Jeder kann einmal krank werden. Meist besteht dann auch nicht die Möglichkeit, den gewohnten Job nachzugehen. Die gesetzlichen Krankenkassen zahlen dann in solch einem Fall das bekannte Krankengeld. Auf diese Weise bekommen Arbeitnehmer für sechs Wochen eine Lohnfortzahlung von dem eigenen Chef. Anschließen wird das Krankengeld dann in einer Höhe von 70 Prozent des Brutto- oder maximal 90 Prozent des Nettolohnes gezahlt.
Um das Krankengeld zu erhalten, muss der Versicherte dem Arbeitgeber einen entsprechenden Nachweis vom Arzt vorlegen.
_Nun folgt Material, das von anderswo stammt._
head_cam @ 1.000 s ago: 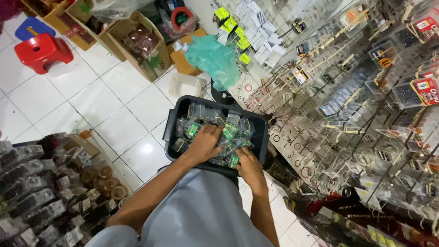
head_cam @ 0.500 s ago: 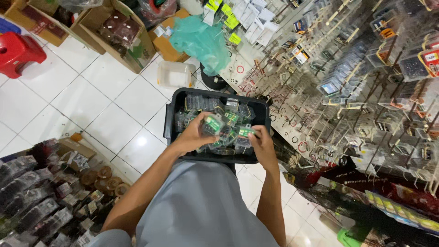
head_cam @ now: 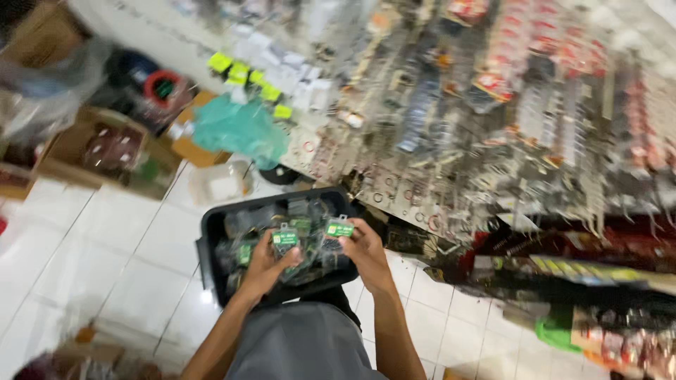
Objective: The person takes various small plastic containers of fishing tackle from a bin and hangs them onto display hooks on a wall rack.
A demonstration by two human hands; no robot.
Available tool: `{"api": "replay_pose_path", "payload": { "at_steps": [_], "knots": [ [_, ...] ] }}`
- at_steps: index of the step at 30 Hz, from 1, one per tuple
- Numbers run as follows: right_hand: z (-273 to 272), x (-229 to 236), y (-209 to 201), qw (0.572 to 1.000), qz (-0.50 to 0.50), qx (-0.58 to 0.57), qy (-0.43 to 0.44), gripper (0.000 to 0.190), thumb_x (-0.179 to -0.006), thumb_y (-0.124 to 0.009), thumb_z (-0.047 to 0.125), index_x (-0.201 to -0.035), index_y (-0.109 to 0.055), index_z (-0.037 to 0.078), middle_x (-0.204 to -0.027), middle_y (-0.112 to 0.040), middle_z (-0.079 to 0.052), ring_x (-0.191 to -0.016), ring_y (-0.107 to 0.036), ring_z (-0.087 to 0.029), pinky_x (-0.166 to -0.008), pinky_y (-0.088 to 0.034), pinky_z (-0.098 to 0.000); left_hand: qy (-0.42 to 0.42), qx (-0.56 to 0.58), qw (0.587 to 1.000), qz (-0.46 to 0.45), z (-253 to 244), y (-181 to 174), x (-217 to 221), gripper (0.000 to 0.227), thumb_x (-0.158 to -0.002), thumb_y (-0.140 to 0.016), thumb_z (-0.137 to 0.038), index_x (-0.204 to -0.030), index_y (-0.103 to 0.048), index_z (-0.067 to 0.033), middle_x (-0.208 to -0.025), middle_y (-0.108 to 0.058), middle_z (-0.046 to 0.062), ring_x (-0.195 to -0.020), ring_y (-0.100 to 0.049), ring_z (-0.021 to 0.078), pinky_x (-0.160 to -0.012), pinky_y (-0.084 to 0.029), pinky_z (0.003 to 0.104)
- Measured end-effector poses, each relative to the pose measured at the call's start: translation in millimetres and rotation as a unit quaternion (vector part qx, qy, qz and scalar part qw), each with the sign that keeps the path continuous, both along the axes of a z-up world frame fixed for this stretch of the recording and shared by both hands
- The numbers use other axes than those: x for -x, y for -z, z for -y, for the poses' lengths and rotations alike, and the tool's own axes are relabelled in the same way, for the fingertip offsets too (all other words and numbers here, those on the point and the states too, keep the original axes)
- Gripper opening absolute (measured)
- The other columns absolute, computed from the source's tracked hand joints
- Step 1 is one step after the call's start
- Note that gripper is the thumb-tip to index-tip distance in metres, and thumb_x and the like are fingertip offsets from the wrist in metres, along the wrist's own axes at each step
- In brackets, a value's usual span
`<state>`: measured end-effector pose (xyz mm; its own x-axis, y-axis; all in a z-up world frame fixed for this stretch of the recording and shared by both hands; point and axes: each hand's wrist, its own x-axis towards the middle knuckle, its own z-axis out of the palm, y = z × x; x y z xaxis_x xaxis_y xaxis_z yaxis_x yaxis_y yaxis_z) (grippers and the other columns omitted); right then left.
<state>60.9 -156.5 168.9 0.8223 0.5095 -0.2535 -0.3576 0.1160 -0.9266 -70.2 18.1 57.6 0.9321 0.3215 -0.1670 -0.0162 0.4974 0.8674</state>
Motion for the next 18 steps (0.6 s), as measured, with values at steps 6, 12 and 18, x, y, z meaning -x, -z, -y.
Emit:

Auch für Kinder gibt es Krankengeld
Eltern, deren Kinder mitversichert sind, haben auch dann einen Anspruch auf Krankengeld, wenn sie das kranke Kind zu Hause betreuen müssen. Aber auch die muss durch den Arzt bescheinigt werden. Bei der Krankenbetreuung der eigenen Kinder beträgt die Bezugsdauer für das Krankengeld aber nur 10 Tage für jedes Kind. Alleinerziehenden stehen 20 Tage zu. Bei mehr als zwei Kindern können sich die Arbeitnehmer maximal 25 Tage im Jahr freistellen lassen. Für Alleinerziehende sind es 50 Tage im Jahr.
Durch spezielle Krankenzusatzversicherungen kann die Möglichkeit geschaffen werden, zusätzliches Krankengeld zu erhalten.